- _Work instructions_: Count every line below that contains "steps", then state the total with no other output.

- _Provided material_:
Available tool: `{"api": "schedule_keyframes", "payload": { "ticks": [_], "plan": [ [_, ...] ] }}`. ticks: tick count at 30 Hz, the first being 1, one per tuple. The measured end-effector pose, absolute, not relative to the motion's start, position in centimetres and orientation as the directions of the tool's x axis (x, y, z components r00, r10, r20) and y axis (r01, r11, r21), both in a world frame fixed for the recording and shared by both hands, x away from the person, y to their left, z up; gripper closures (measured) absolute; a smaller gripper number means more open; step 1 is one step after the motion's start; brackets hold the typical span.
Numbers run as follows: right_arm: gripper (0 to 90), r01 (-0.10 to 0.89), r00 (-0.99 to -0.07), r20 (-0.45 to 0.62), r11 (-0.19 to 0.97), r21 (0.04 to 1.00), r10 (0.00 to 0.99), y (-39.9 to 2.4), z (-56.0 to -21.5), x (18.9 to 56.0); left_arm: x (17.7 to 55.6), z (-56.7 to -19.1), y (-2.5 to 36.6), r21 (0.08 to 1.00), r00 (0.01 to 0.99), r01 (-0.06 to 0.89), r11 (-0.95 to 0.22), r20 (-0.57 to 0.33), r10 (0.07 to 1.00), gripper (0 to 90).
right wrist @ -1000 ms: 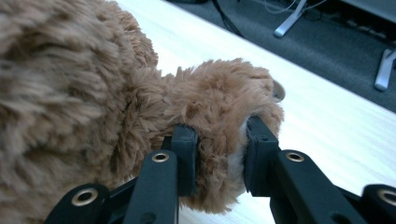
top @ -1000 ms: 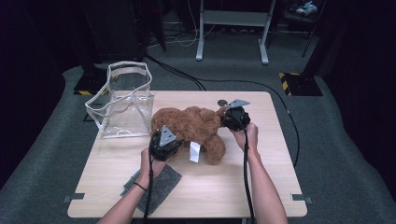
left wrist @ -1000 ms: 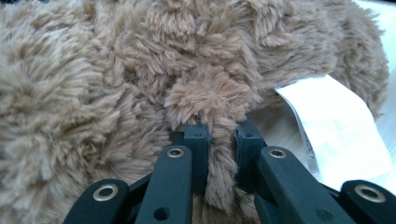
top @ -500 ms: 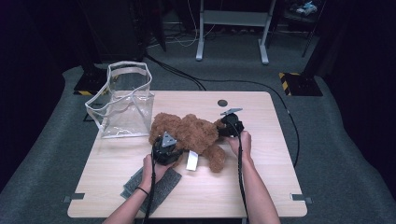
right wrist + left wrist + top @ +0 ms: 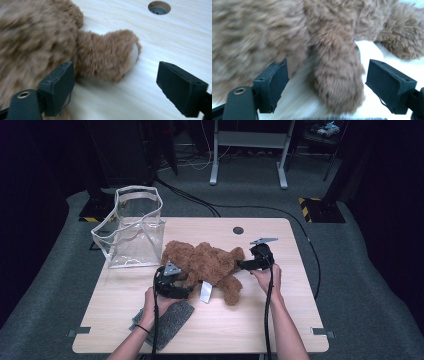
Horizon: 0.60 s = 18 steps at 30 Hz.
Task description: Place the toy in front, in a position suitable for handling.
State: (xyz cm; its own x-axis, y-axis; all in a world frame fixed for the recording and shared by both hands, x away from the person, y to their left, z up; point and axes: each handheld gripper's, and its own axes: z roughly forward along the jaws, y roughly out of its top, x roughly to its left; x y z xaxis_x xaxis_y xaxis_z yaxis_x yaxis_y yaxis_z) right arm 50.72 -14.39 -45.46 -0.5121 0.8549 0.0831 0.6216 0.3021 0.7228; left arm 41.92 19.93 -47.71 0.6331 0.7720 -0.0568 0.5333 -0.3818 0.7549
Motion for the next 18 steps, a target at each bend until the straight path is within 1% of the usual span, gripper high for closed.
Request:
{"api": "schedule_keyframes", "payload": {
  "ticks": [5, 6, 11, 13, 14, 18],
  "plan": [
    [8.5, 0.635, -0.503, 0.099, 0.289, 0.717, 0.859, -15.9, -45.9, 48.5, 40.9, -47.7, 21.4, 0.737, 0.620, 0.543, -0.402, -0.029, 0.784, 13.5],
    [7.4, 0.636, -0.494, 0.093, 0.286, 0.717, 0.865, -16.5, -46.2, 47.6, 40.7, -47.6, 21.8, 0.732, 0.624, 0.544, -0.410, -0.026, 0.781, 11.9],
    [5.6, 0.642, -0.467, 0.095, 0.264, 0.720, 0.879, -17.9, -46.8, 45.9, 39.5, -47.9, 23.0, 0.711, 0.619, 0.561, -0.424, -0.021, 0.785, 9.4],
    [4.9, 0.650, -0.448, 0.091, 0.255, 0.716, 0.889, -18.6, -47.3, 45.0, 38.9, -48.2, 23.2, 0.697, 0.620, 0.567, -0.438, -0.011, 0.785, 8.1],
    [4.4, 0.651, -0.443, 0.079, 0.261, 0.712, 0.893, -19.0, -47.6, 44.6, 38.6, -48.5, 23.3, 0.706, 0.613, 0.565, -0.427, -0.013, 0.790, 7.5],
    [2.2, 0.685, -0.373, 0.074, 0.221, 0.694, 0.925, -20.8, -49.0, 42.5, 37.2, -49.3, 23.6, 0.691, 0.616, 0.573, -0.440, -0.009, 0.788, 7.5]
  ]
}}
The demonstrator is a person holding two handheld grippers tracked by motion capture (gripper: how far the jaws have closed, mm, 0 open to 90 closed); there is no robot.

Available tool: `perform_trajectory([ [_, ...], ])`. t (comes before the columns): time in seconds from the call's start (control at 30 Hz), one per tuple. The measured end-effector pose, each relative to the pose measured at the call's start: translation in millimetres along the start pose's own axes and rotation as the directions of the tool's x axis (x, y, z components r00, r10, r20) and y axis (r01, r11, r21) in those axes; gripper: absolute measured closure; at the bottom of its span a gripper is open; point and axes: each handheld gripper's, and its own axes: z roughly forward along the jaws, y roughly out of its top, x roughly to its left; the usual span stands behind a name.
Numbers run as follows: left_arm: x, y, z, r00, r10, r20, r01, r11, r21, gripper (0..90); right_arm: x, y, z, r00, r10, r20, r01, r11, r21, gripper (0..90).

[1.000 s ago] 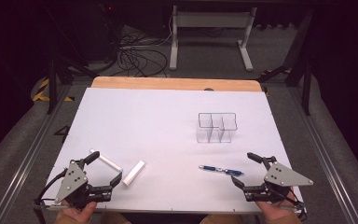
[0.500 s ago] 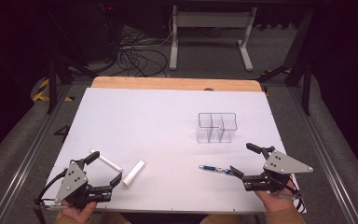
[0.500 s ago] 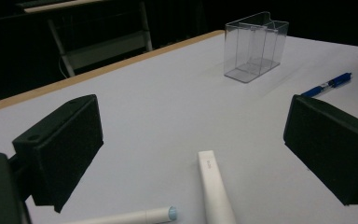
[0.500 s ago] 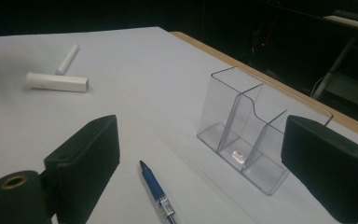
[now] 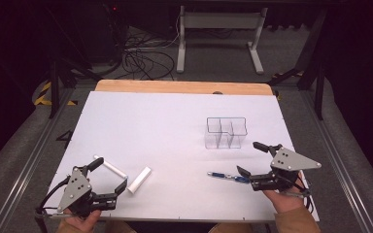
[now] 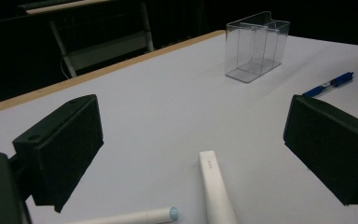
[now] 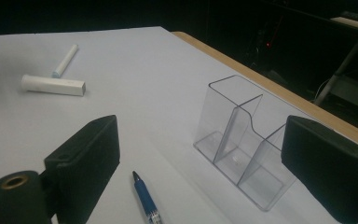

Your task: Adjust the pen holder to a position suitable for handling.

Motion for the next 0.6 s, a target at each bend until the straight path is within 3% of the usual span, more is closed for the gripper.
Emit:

- _Task answer_: 2